If you could work with anyone on your next project who and what would it be?
Luis - Sheck west, bare energy.
Kieron - I’d love to work with Bugzy Malone, I’ve been a fan of his since early 2011 when I came across his track ‘never forget the days’. He’s consistently released well produced visuals with strong storylines whilst branding himself really well, which I think other Manchester artists have struggled with. I admire his journey and how well he’s executed his plan and it only makes sense being from the same city that we work together.
Who’s your favourite filmmaker?
Luis - If we’re talking music videos and commercial stuff probably Nabil, Romain Garvas and Colllin Tiley – 3 big guys who have been in the game for years and stayed consistent. But present day film director probably David Fincher or Chrisopher Nolan.
Kieron - DIRECTOR X. His set designs and style have been distinct since the late 90s/ early 2000s and changed the way music videos are viewed.
Who would play you in the biopic of your life?
Luis - Probably friend Tyler, he knows me better than anyone, he’s an actor and he has a similar trim to me.
Kieron - Malique Thompson, he’s local and I’m all about supporting that local talent!
So, this year marks the 20th anniversary of the Nike Air Max 97. Are you guys big into your sneakers, and what’s your favourite Nike silhouette?
Luis - I actually copped the 97 silver bullets years ago but they started to crease so I put them on Depop. I would say they’re probably one of the most interesting shoes I’ve seen in recent days, but I also like the classic Cortez, I first spotted them in Forrest Gump.
Kieron - I’d have to say Airmax 90s!
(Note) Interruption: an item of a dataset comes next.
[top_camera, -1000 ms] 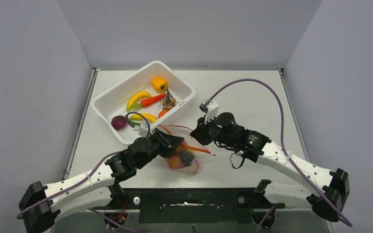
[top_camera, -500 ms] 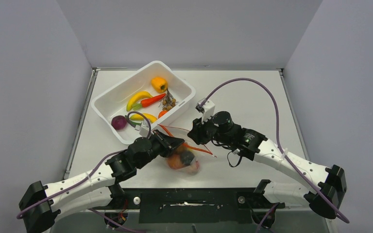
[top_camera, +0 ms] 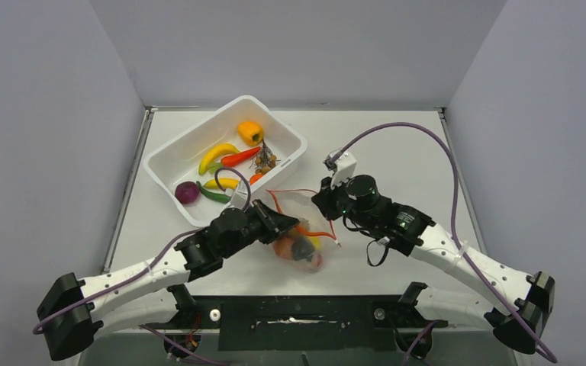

I had pair of white 90s with suede on them and they were my pride and joy for a good 6-months!
The internet and the relative accessibility of camera equipment has changed the industry in the last 20 years – how do you see your industry changing in the next 20 years?
Luis - I’m have no idea, I feel like we’ll reach peak level of quality pretty soon – in terms of VR I think that it will be used for more teaching, information and engineering purposes.
Kieron - I can see it going full circle and people using more primitive technology, more use of film cameras and going back to basic with more stories being told rather than it being about the quality of the image.